Mathieu Sapin renoue avec une vieille lune du 9ème art : la bande dessinée édifiante. Elle connut son apogée après la seconde guère mondiale où, grâce à une loi scélérate, elle fut aux mains de la bien-pensance de deux religions : le communisme et le catholicisme. Et il fallut attendre mai 68 pour que les portes s’ouvrent véritablement. La B.D. osa véritablement l’insolence, la transgression. L’auteur de Gérard évite néanmoins le retour à un funeste pensant à l’expression hagiographique par son sujet : Gérard Depardieu. Le héros lui-même devient le plus sûr garant à l’écueil d’un exercice d’absolue sainteté. Il oblige en quelque sorte l’auteur de sa « biographie » à des pas de côté.

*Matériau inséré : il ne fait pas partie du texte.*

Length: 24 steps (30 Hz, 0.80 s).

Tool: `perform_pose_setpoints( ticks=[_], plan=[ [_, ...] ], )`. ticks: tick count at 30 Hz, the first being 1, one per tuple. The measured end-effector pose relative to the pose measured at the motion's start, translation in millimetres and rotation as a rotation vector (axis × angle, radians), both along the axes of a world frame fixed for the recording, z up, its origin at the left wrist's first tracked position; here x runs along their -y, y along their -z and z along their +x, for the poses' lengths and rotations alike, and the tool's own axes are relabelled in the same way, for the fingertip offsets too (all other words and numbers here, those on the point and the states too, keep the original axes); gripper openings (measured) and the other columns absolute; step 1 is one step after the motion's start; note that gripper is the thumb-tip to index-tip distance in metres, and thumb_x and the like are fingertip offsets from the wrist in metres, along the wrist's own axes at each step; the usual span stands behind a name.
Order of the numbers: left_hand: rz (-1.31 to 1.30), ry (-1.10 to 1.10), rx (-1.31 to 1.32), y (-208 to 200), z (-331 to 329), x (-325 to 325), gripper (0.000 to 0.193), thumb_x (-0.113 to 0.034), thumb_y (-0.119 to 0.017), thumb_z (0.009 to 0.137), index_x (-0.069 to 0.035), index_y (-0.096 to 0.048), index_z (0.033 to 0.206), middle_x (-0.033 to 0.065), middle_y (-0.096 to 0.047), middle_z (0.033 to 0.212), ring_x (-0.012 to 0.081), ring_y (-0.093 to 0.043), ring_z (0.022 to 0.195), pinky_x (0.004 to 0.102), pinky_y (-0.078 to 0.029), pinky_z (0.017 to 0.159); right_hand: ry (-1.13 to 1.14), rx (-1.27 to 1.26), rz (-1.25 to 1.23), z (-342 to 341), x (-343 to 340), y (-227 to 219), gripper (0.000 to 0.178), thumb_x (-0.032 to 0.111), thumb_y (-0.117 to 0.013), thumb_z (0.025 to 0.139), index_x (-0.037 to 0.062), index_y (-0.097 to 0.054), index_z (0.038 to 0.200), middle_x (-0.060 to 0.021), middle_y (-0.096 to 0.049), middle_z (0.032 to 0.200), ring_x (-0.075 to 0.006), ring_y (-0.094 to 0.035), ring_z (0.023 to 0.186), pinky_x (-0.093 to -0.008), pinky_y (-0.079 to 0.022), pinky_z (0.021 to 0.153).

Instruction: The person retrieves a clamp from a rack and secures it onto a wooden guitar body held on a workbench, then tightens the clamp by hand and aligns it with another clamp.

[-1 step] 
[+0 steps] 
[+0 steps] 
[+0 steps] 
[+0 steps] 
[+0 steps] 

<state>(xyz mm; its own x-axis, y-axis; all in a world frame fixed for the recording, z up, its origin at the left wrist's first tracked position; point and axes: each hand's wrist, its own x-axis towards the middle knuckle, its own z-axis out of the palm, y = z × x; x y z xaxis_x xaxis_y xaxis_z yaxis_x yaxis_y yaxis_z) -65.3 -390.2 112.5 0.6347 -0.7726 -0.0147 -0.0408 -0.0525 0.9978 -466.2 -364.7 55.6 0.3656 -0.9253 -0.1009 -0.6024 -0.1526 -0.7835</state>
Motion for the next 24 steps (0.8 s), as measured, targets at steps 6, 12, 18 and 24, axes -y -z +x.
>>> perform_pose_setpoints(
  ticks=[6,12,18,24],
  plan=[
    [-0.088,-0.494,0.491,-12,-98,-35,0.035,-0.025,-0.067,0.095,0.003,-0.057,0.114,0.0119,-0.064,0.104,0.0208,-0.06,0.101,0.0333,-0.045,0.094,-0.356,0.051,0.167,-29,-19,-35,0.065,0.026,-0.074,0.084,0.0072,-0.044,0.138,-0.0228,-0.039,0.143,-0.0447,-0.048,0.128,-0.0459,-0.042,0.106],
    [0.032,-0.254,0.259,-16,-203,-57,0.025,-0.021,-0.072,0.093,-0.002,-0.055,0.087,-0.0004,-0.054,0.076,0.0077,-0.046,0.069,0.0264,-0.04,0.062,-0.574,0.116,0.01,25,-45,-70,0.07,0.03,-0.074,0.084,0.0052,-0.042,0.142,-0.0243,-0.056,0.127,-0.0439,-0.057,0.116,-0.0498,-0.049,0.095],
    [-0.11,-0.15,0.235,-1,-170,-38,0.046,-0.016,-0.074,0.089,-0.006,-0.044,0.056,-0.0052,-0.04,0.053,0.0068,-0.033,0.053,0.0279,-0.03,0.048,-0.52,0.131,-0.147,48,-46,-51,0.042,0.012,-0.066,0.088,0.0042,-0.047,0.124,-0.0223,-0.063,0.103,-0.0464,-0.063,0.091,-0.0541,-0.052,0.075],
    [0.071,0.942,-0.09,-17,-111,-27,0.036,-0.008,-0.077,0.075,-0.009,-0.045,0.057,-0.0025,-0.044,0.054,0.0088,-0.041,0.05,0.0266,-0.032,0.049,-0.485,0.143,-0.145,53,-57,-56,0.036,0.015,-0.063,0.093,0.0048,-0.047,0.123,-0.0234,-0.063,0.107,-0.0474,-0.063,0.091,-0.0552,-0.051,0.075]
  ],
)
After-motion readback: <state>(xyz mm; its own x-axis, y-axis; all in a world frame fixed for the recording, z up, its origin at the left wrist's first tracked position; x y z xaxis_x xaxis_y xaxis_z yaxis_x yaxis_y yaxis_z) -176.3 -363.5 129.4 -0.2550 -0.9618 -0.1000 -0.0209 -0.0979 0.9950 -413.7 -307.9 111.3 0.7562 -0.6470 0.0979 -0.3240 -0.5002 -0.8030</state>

Depardieu piétine les plates bandes dessinées par sa vocation naturelle à l’absence de préséances. A son corps défendant, Mathieu est poussé à l’inconduite par l’objet même de son admiration qui, et en conséquence, lui sauve la mise. L’affectivité débordante de l’auteur est elle-même renversée par les exercices d’inconduite de son héros.
Le dessin est quelconque mais les anecdotes sont plus que piquantes. « Le gros bouddha vivant » (comme il se définit lui-même) est tel qu’en lui-même. Et le comédien de raconter — par exemple — ses rencontres avec Mitterrand sortant de chez sa maîtresse ou son arrivée chez Duras qui lui « filait un pinceau et un pinceau pour qu’il repeigne ses chambres de bonne ». Le comédien y livre ses secrets d’acteur : « Tu te documentais pour appréhender tous ces rôles ? » ,ce à quoi Depardieu répond « Pourquoi faire ? ».
Il fait adopter à celui qui le suit pendant cinq ans un régime propre à en tuer plus d’un. Le héros est drôle et touchant. Si bien que Mathieu parvient à donner moins juste une image qu’une image juste de celui qui semble passer une grande partie sa vie au téléphone pour régler, même entre deux prises, mille et un détails. Il est tel qu’il est, libre avec juste assez d’attention pour celui qui l’accompagne et se tient tant bien que mal dans son sillage.
Rien chez Depardieu de convenu, de convenable, de conventionnel — jusqu’à son ode à sa mère lorsqu’il croise un troupeau de vaches. Et Mathieu garde le mérite des souligner l’extravagance, l’irrévérence, la dérision, ce qui peut être pris aussi comme l’absurde débridé et l’inventivité loufoque naturellement provocatrice d’un personnage sacripant et parfois homme d’affaires (qu’il traite en affaires d’hommes).
Si bien que ce livre, en dépit de ses défauts graphiques (sauvé par les derniers croquis préparatoires), offre bien des détails sur le quotidien d’un héros quasiment dadaïste en sa générosité, son travail et ses extravagances.
jean-paul gavard-perret
Mathieu Sapin, Gérard — cinq années dans les pattes de Depardieu, Dargaud, 2017, 164 p.